BRIEF. Within the listing below, tally the lines where the word "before" appears, and answer with nothing but the tally.

── RECORDED DATA

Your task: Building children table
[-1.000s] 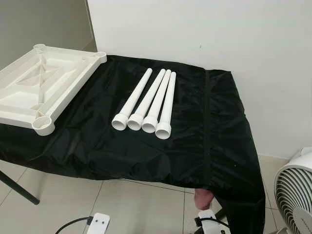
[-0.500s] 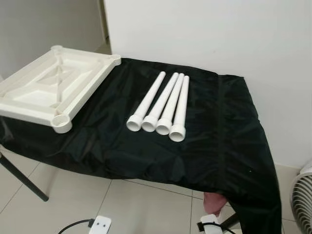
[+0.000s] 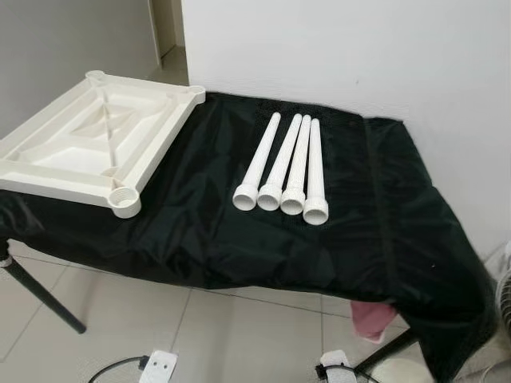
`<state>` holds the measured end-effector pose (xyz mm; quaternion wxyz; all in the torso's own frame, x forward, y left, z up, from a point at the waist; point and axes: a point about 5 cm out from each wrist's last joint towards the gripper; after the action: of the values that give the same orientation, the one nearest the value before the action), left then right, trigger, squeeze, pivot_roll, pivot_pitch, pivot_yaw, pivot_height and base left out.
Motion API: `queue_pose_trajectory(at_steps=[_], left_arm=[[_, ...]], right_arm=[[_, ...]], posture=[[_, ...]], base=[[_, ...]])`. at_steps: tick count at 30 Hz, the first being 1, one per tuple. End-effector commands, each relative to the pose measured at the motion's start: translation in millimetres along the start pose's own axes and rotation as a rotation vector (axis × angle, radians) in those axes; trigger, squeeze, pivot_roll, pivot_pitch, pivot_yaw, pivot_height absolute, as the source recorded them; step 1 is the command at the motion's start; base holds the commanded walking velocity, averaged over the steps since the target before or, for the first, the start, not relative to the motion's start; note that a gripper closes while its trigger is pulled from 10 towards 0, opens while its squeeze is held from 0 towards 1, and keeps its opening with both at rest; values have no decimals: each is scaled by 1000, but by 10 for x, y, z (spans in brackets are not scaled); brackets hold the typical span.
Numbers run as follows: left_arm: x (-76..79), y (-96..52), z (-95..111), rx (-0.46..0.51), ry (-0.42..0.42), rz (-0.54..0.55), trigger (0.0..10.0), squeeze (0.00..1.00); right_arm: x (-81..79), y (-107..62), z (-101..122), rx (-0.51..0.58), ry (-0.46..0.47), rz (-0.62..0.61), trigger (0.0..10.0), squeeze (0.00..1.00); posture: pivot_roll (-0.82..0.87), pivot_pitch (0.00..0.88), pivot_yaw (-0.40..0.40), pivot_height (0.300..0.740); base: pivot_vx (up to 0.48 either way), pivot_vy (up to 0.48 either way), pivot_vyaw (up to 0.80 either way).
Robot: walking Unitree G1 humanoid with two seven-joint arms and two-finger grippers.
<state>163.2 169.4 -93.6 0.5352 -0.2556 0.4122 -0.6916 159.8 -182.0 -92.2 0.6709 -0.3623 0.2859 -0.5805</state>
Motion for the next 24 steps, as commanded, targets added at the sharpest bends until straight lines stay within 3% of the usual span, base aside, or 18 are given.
queue_pose_trajectory(at_steps=[1,10,24], left_arm=[[-42,-27,-125,-49,4,31,10000,0],[-34,-30,-141,-51,9,28,10000,0],[-30,-16,-72,-25,32,26,10000,0]], right_arm=[[-38,0,-27,-12,11,7,10000,0],[-34,-3,-36,-15,1,7,10000,0],[0,-2,-20,-14,-12,1,10000,0]], posture=[[-7,0,1,740],[-9,0,-4,740],[-6,0,-9,740]], base=[[0,349,0],[0,348,0],[0,0,0]])
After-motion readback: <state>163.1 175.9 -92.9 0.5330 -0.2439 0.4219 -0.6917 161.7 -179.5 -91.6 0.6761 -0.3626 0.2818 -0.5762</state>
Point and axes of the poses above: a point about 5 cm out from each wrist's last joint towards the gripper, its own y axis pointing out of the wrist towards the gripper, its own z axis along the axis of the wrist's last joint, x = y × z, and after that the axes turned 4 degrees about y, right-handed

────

TASK OUTPUT. 2